Each line below that carries the string "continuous" must appear in the answer.

[Items from a data source]
+--

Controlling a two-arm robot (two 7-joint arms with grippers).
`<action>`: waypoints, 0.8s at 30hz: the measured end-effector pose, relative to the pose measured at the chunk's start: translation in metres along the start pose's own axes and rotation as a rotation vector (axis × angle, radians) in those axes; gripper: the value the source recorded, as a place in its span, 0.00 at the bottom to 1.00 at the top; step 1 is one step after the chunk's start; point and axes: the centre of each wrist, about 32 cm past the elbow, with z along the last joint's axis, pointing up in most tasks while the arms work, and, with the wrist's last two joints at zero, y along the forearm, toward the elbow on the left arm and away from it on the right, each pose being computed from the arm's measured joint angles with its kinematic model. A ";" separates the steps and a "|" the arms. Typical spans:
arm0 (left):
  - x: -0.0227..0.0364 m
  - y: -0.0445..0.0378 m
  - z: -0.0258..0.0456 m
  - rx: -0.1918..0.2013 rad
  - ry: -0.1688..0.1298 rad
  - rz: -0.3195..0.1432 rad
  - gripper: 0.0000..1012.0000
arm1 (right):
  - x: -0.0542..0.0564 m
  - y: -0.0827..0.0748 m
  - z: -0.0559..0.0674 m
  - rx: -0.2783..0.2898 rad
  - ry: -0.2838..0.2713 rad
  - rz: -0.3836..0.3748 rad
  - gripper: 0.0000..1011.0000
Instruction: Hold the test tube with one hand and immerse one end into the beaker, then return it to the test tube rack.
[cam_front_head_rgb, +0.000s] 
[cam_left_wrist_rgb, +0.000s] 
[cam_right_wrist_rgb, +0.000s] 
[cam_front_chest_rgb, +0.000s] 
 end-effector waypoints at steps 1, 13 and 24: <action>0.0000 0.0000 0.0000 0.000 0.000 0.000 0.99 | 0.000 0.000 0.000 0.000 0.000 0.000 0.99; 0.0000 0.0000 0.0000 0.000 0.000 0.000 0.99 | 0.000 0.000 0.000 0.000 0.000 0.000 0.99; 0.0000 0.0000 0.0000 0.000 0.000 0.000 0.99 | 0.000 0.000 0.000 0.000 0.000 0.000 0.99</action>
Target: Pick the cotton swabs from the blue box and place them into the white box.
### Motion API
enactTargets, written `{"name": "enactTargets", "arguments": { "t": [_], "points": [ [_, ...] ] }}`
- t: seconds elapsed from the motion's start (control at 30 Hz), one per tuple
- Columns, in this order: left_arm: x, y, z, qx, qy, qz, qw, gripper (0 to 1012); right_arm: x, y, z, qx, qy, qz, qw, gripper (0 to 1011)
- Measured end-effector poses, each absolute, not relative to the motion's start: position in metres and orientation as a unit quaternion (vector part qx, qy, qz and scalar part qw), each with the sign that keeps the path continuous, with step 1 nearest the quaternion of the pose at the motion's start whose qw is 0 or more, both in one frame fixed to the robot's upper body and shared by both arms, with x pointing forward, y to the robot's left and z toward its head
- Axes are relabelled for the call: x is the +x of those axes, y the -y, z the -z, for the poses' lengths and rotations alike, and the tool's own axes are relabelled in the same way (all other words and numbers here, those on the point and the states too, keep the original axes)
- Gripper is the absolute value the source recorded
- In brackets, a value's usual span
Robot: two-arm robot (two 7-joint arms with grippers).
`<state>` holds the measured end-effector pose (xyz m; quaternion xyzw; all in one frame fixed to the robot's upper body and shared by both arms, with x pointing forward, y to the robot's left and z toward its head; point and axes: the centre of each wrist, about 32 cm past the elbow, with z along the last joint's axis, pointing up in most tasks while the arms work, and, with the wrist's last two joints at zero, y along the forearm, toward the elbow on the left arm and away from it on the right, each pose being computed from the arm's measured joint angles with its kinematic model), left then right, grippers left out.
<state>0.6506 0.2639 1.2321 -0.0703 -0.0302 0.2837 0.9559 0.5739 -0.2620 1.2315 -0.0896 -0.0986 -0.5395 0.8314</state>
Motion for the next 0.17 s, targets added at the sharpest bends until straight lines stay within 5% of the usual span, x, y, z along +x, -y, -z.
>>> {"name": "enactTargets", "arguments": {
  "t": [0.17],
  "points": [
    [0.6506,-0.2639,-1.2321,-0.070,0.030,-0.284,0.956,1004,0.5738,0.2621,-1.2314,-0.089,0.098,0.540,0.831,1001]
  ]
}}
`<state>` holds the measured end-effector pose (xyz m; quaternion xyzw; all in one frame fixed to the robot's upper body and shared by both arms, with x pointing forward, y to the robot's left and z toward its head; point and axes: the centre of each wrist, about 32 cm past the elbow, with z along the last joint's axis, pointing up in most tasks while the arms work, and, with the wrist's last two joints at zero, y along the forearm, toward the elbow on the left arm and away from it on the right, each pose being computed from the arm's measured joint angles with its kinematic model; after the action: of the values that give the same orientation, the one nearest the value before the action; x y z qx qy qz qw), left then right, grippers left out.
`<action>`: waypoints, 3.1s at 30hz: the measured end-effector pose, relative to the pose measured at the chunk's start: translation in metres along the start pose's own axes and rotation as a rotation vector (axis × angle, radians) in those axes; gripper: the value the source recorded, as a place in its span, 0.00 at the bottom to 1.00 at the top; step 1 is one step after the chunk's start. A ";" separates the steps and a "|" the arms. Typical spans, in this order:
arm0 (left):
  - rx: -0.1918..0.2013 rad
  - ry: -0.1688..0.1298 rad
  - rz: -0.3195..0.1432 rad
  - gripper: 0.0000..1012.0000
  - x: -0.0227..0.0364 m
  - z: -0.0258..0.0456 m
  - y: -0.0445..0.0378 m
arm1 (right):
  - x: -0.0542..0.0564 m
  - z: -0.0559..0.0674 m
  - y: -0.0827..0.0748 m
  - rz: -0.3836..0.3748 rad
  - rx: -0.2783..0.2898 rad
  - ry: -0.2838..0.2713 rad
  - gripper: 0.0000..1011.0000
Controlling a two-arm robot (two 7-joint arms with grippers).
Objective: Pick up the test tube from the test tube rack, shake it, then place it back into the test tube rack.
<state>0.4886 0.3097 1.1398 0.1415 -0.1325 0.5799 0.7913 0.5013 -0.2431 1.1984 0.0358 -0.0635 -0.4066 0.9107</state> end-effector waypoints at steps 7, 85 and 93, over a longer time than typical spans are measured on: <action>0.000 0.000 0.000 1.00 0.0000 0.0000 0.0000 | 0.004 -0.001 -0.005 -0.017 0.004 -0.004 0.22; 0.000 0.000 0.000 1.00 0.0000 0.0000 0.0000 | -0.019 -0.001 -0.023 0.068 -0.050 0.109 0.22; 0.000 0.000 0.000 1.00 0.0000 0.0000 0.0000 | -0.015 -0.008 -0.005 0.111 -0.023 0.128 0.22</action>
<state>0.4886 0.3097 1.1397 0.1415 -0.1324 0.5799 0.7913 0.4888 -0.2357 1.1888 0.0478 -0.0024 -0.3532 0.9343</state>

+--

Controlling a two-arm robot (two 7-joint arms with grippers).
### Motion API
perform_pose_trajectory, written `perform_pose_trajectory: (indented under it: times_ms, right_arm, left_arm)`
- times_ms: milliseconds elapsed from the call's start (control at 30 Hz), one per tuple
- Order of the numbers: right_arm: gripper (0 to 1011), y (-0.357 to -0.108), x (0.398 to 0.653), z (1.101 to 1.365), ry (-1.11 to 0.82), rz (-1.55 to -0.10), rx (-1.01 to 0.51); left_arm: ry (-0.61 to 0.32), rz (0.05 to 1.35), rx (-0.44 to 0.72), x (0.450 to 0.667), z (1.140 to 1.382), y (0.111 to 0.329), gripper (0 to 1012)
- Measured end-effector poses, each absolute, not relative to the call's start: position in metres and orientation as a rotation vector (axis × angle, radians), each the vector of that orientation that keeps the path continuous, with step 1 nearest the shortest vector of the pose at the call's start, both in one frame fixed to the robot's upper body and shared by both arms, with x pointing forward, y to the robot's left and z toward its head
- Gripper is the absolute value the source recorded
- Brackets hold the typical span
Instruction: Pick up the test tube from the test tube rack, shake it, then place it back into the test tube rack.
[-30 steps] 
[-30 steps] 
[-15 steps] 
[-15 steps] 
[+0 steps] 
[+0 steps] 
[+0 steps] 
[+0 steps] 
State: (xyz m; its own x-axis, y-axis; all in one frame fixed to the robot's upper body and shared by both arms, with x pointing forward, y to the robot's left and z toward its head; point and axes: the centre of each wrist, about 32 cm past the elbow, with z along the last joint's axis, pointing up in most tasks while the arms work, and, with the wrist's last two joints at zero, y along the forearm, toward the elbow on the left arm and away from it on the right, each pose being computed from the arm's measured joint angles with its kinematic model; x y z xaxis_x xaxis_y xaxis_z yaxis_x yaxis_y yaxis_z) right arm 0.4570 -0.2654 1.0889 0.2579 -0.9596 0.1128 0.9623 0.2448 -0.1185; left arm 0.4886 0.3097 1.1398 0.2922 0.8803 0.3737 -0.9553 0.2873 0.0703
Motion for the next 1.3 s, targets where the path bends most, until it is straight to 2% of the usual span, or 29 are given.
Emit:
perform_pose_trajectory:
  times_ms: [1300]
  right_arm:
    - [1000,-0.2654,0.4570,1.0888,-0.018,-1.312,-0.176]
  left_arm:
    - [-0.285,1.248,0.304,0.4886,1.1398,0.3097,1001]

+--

_Exercise output:_
- Measured end-effector poses, each absolute, not relative to the motion's start: position in metres and orientation as a unit quaternion (vector part qx, qy, qz and scalar part qw), each with the sign that keeps the path continuous, with step 1 nearest the quaternion of the pose at the motion's start whose qw is 0 or more, both in one frame fixed to the robot's upper body and shared by both arms, with x pointing forward, y to the robot's left and z toward its head
- Measured end-effector poses, each absolute, not relative to the call's start: position in metres and orientation as a rotation vector (axis × angle, radians), each the vector of that orientation that keeps the path continuous, with step 1 nearest the shortest vector of the pose at the call's start, both in one frame fixed to the robot's upper body and shared by both arms, with x pointing forward, y to the robot's left and z toward its head

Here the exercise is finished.